▶ _Task brief_
Among the entries below, find the lines that hold the word "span" and report them.

Segment Open

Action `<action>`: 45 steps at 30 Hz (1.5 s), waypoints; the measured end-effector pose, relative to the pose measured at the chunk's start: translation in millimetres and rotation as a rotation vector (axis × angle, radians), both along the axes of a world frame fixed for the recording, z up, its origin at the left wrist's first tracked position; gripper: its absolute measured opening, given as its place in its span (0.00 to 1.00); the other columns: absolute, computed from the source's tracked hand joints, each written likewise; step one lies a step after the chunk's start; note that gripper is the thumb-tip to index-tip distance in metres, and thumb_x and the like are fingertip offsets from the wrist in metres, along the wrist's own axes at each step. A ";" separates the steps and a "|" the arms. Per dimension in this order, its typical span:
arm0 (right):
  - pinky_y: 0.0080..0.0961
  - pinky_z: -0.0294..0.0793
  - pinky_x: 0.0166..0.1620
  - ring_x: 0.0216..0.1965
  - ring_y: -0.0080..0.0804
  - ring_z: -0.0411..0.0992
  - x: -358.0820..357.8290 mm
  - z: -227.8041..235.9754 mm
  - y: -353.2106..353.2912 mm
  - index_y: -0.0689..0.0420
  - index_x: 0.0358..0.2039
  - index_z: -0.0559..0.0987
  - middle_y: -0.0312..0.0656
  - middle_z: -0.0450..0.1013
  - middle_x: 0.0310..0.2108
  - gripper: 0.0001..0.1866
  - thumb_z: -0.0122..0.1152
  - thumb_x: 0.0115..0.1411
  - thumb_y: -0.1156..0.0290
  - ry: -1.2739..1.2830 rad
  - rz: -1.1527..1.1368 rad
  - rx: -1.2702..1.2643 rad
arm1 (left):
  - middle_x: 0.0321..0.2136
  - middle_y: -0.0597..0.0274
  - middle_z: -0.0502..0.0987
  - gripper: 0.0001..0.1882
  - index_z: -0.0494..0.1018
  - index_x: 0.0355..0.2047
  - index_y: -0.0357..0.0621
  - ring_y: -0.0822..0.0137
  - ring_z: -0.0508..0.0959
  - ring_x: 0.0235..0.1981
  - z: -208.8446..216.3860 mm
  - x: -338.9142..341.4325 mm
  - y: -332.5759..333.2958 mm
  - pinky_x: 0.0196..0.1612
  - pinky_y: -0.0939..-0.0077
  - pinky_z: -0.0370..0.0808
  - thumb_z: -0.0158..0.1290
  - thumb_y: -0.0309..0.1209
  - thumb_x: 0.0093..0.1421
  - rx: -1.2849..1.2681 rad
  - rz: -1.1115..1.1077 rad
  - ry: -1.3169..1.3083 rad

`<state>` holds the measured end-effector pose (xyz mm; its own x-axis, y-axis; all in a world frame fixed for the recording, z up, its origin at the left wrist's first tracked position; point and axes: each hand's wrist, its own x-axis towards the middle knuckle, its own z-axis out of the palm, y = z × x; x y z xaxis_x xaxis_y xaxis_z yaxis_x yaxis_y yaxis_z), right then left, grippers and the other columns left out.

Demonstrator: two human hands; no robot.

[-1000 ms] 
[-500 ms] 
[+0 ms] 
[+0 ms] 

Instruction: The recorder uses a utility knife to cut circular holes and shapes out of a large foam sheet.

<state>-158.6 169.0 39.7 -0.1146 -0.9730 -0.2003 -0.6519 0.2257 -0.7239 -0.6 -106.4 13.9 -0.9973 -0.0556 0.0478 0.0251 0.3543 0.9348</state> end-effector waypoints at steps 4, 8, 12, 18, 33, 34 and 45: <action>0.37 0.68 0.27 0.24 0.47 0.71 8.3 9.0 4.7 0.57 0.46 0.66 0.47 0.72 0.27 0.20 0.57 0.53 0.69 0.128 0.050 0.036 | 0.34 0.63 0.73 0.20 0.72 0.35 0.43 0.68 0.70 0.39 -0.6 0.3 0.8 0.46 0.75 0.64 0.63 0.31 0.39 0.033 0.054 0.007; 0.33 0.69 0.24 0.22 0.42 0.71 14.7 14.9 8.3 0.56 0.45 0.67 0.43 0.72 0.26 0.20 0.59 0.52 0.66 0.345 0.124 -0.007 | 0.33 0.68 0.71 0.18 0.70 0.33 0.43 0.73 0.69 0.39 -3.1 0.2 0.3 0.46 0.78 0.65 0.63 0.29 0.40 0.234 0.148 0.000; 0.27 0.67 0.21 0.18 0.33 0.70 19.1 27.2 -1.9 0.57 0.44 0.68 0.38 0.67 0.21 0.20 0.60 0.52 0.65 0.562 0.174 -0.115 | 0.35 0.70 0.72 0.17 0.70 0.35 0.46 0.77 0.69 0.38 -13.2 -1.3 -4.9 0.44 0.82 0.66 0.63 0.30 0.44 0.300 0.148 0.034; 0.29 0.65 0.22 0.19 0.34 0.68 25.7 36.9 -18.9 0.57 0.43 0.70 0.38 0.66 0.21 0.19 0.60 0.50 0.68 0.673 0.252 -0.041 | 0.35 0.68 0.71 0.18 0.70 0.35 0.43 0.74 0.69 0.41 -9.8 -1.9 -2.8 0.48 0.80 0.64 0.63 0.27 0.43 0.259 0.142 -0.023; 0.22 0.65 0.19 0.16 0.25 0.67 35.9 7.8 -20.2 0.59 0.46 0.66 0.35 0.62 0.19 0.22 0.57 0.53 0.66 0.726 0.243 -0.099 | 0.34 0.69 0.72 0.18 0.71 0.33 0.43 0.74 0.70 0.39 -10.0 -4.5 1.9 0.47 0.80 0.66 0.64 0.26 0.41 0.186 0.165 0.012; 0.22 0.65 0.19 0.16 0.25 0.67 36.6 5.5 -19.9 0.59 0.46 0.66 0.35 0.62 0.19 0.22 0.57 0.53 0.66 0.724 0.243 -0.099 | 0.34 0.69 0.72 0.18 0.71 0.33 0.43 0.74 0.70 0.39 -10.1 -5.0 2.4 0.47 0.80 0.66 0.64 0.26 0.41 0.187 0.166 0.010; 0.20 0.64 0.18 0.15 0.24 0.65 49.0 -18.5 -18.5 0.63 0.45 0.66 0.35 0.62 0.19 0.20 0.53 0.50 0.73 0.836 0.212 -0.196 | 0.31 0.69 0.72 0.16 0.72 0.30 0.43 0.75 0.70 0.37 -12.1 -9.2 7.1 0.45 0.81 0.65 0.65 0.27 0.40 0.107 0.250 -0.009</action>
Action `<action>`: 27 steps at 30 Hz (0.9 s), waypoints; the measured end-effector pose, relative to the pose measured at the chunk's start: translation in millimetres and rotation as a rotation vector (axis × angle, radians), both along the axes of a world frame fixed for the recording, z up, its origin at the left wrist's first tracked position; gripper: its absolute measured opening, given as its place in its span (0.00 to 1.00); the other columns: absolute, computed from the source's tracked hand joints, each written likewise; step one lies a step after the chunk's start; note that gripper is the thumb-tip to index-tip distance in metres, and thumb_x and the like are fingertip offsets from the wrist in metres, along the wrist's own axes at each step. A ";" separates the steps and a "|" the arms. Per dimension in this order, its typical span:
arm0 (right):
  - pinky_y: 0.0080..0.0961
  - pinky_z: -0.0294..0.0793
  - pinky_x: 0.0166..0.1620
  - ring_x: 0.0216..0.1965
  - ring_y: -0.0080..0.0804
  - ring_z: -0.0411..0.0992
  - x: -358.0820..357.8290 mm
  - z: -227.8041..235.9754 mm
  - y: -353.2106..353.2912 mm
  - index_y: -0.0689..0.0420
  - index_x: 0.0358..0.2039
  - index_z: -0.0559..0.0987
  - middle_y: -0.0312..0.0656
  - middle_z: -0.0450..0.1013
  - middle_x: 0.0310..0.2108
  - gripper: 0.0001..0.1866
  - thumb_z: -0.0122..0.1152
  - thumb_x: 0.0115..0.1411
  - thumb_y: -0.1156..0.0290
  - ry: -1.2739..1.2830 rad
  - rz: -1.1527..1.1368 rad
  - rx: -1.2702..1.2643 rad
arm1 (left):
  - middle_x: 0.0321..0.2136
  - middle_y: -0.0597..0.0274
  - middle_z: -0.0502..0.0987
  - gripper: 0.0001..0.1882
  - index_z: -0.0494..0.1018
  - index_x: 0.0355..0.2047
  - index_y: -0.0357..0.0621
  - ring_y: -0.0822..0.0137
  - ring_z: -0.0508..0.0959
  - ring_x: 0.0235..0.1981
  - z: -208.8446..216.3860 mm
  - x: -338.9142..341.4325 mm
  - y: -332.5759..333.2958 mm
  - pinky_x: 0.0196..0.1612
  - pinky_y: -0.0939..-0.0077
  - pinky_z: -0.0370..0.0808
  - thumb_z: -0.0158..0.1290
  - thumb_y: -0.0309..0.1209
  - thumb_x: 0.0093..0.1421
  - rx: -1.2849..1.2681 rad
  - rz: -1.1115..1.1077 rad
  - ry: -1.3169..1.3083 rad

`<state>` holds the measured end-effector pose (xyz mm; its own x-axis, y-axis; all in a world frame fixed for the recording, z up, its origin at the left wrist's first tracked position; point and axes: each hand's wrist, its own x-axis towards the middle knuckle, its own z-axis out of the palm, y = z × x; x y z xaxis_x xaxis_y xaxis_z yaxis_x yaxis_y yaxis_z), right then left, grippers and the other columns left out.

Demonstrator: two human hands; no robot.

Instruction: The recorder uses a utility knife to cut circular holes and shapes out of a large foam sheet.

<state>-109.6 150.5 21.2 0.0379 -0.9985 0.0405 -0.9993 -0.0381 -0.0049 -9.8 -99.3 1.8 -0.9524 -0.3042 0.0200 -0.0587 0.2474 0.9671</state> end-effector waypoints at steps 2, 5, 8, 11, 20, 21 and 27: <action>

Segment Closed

▶ _Your solution_
Action `<action>`: 45 steps at 30 Hz (1.5 s), waypoints; the measured end-effector pose, relative to the pose measured at the chunk's start: translation in millimetres and rotation as a rotation vector (axis × angle, radians), both along the axes of a world frame fixed for the recording, z up, its origin at the left wrist's first tracked position; gripper: its absolute measured opening, given as its place in its span (0.00 to 1.00); the other columns: absolute, computed from the source's tracked hand joints, each written likewise; step one lies a step after the chunk's start; note that gripper is the thumb-tip to index-tip distance in metres, and thumb_x and the like are fingertip offsets from the wrist in metres, along the wrist's own axes at each step. A ";" separates the steps and a "|" the arms. Per dimension in this order, its typical span:
Action `<action>`: 27 steps at 30 Hz (0.9 s), waypoints; the measured end-effector pose, relative to the pose measured at the chunk's start: translation in millimetres and rotation as a rotation vector (axis × angle, radians), both along the axes of a world frame fixed for the recording, z up, its origin at the left wrist's first tracked position; gripper: its absolute measured opening, given as its place in its span (0.00 to 1.00); the other columns: absolute, computed from the source's tracked hand joints, each written likewise; step one lies a step after the chunk's start; note that gripper is the thumb-tip to index-tip distance in metres, and thumb_x and the like are fingertip offsets from the wrist in metres, along the wrist's own axes at each step. A ";" separates the steps and a "|" the arms. Per dimension in this order, its typical span:

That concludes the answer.